* WORK REQUIRED:
Everything from the line containing "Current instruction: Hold" through the line containing "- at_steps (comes" in the listing below should be copied exactly, and nothing more.
Start of DATASET EXCERPT
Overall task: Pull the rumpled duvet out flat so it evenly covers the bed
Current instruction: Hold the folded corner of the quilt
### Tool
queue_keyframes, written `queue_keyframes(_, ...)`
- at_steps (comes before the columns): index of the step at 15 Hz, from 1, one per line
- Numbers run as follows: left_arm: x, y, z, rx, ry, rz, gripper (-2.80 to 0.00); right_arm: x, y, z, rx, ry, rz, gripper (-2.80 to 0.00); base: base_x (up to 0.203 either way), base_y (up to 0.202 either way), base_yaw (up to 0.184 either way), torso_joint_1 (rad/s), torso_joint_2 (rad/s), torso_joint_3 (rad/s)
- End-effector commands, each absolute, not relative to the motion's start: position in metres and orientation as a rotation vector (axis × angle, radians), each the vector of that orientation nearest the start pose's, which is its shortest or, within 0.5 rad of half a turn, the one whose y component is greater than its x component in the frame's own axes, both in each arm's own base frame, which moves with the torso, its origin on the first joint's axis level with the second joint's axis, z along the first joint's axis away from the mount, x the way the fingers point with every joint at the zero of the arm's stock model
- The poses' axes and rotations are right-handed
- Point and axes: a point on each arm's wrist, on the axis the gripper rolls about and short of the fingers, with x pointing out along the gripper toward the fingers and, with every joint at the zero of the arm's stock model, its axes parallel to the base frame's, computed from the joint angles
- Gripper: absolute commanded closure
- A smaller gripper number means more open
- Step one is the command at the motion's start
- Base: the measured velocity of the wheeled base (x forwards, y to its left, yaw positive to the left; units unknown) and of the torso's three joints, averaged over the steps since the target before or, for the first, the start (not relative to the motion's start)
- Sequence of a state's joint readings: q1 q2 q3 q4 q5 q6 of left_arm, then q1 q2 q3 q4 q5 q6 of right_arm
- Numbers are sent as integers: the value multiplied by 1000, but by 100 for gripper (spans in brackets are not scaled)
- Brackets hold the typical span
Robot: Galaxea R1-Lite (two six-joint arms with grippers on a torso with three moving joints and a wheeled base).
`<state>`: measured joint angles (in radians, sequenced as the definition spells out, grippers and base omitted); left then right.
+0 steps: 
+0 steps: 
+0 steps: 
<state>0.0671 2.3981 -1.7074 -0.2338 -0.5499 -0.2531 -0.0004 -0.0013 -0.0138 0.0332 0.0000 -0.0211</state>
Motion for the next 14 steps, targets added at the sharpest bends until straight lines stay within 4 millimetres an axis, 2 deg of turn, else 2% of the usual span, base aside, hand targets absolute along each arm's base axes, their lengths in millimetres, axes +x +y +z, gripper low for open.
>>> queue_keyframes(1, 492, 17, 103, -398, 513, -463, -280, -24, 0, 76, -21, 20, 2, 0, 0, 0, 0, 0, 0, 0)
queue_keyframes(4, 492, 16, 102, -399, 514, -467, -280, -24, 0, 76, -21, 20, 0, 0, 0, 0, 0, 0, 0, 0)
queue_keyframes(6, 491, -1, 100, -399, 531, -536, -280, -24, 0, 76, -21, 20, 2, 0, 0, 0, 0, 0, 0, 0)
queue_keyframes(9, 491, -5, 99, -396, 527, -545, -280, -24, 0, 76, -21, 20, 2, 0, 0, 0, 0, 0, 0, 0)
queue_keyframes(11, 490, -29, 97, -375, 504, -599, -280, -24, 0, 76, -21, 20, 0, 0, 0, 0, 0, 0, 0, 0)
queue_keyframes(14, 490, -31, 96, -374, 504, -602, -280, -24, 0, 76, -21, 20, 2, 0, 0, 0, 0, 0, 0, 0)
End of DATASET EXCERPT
* EXERCISE RESULT:
Current instruction: Hold the folded corner of the quilt
### Tool
queue_keyframes, written `queue_keyframes(_, ...)`
- at_steps (comes before the columns): index of the step at 15 Hz, from 1, one per line

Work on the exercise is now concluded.